In my quest to learn more about the inner workings of the finite element method and its programming implementation, I have started off attempting to program the simplest of FEA models and analyses via the direct stiffness method. (Here is my work so far on the topic of this article - simpleFEA.)

To that end, a 2D link or truss element is probably the simplest finite element there is (maybe besides a point mass).


Big Picture

The basics of a linear structural FEA is the stiffness equation:

\begin{equation*} \mathbf{F} = \mathbf{K}\mathbf{U} \end{equation*}

where \(\mathbf{F}\) is the global force vector, \(\mathbf{K}\) the global stiffness matrix, and \(\mathbf{U}\) the global displacement vector. The size of this system (length of vector) is equal to the total number of nodal degrees-of-freedom (DOF). The goal of the linear finite element program therefore is to assemble and solve this system of equations.
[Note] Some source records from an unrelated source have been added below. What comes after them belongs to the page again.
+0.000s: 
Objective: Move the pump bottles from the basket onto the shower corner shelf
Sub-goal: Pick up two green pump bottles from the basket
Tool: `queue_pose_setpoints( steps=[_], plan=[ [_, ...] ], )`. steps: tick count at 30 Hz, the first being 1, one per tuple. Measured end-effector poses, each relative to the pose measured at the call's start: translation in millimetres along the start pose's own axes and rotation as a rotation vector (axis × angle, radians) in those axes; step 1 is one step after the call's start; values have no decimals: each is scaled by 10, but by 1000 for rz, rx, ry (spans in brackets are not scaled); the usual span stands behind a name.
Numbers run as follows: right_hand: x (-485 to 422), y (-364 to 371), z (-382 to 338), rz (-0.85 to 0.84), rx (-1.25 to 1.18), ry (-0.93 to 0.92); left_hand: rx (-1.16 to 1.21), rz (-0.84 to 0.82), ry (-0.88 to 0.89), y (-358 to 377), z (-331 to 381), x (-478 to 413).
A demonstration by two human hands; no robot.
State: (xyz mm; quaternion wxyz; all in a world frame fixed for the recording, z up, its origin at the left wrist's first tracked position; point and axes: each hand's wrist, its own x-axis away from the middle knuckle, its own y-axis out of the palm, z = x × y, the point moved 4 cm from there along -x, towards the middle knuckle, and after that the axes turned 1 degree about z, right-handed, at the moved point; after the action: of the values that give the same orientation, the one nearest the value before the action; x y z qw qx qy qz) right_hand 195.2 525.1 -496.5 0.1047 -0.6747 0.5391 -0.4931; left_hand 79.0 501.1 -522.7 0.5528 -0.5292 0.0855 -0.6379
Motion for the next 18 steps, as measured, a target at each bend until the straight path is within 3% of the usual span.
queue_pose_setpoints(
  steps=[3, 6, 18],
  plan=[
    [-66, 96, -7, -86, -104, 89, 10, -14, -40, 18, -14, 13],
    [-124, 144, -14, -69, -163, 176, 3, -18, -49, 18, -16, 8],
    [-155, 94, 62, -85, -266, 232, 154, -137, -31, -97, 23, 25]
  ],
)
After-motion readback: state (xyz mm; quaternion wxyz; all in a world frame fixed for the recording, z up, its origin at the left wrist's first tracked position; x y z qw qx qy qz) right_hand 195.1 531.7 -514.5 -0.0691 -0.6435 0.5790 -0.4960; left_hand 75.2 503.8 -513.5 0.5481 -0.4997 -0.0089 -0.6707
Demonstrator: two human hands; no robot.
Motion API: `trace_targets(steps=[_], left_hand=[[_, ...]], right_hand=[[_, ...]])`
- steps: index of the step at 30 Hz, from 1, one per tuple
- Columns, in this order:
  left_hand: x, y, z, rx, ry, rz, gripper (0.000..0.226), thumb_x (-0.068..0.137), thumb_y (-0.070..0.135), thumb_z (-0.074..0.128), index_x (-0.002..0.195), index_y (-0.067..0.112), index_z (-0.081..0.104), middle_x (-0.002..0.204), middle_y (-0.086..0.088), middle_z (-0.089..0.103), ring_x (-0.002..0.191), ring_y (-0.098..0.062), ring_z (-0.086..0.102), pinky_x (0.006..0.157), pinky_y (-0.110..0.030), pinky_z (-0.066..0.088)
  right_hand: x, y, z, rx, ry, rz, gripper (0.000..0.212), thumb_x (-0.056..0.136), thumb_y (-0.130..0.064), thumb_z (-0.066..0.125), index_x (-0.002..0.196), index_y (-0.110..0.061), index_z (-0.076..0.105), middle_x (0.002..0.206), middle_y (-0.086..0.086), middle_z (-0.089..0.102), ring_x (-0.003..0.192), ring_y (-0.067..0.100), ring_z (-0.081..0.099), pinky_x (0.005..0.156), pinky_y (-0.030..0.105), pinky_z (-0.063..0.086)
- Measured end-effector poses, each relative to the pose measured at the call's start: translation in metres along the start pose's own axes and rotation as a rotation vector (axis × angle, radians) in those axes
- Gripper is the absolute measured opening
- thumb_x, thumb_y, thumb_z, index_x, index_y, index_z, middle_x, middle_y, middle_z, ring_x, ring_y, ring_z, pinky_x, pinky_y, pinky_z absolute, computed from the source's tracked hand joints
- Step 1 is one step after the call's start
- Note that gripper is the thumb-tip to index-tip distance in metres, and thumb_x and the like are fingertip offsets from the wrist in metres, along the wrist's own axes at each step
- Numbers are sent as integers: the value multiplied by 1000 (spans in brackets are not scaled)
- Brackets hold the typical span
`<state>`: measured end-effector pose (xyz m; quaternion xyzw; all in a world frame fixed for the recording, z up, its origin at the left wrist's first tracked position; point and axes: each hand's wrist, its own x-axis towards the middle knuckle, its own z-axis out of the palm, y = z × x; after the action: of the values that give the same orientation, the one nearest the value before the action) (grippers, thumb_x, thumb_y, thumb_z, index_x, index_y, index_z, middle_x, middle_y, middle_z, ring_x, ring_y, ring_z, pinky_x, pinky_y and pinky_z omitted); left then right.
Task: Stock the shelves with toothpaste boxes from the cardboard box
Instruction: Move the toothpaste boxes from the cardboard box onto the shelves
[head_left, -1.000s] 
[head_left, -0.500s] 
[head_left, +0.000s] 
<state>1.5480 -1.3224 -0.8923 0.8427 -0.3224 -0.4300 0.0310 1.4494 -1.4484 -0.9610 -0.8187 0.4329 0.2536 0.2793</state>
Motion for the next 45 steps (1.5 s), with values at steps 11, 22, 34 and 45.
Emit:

The matrix form of this equation represents the interrelation of the connectivity of nodes by elements. If expanded, each row would contain only those nodes that contribute to the force term of that row. And, a node typically is only connected to a few elements and because there are usually a large number of elements, this matrix contains many empty/zero entries. (This leads to the concept of sparse matrices which are specialized ways to store matrix data when much of the matrix is empty.)

Coordinate Systems

All elements have the concept of a local coordinate system where they are aligned in a convenient orientation for deriving equations. When assembled into a finite element model, however, the element may be oriented in any orientation. Thus, a process of transformation is needed to transform the quantities involved in the constituent equations, such as force and displacement, from the local element system to the global coordinate system, and vice-versa. For that, we use a transformation matrix. In a previous post I demonstrated the basic concept of a transformation matrix.

Truss Element

The truss element is represented schematically and can be modeled as a spring: it may only take tension or compression. Each node has two DOF, x and y. The element coordinate system has its x-axis aligned with the element direction vector going from node i to node j. Quantities with respect to the local element coordinate system are indicated by the bar over the variable.

It is considered a discrete element as opposed to a continuum element which has its variables governed by differential equations.

With the element having constant properties A (area), E (elastic modulus), and an inferred length from the nodes, L, the element stiffness in the axial direction is:

\begin{equation*} k = \frac{AE}{L} \end{equation*}

Since the element may only take tension or compression, elemental y axis forces do not contribute to member stiffness. Thus, force equilibrium and force-displacement relations become:

\begin{equation*} \bar{f} = k\Delta x = \frac{AE}{L} (\bar{u}_{x,j} - \bar{u}_{x,i}) \end{equation*}

where \(\Delta x\) is the elongation of the bar, equal to \(\bar{u}_{x,j} - \bar{u}_{x,i}\)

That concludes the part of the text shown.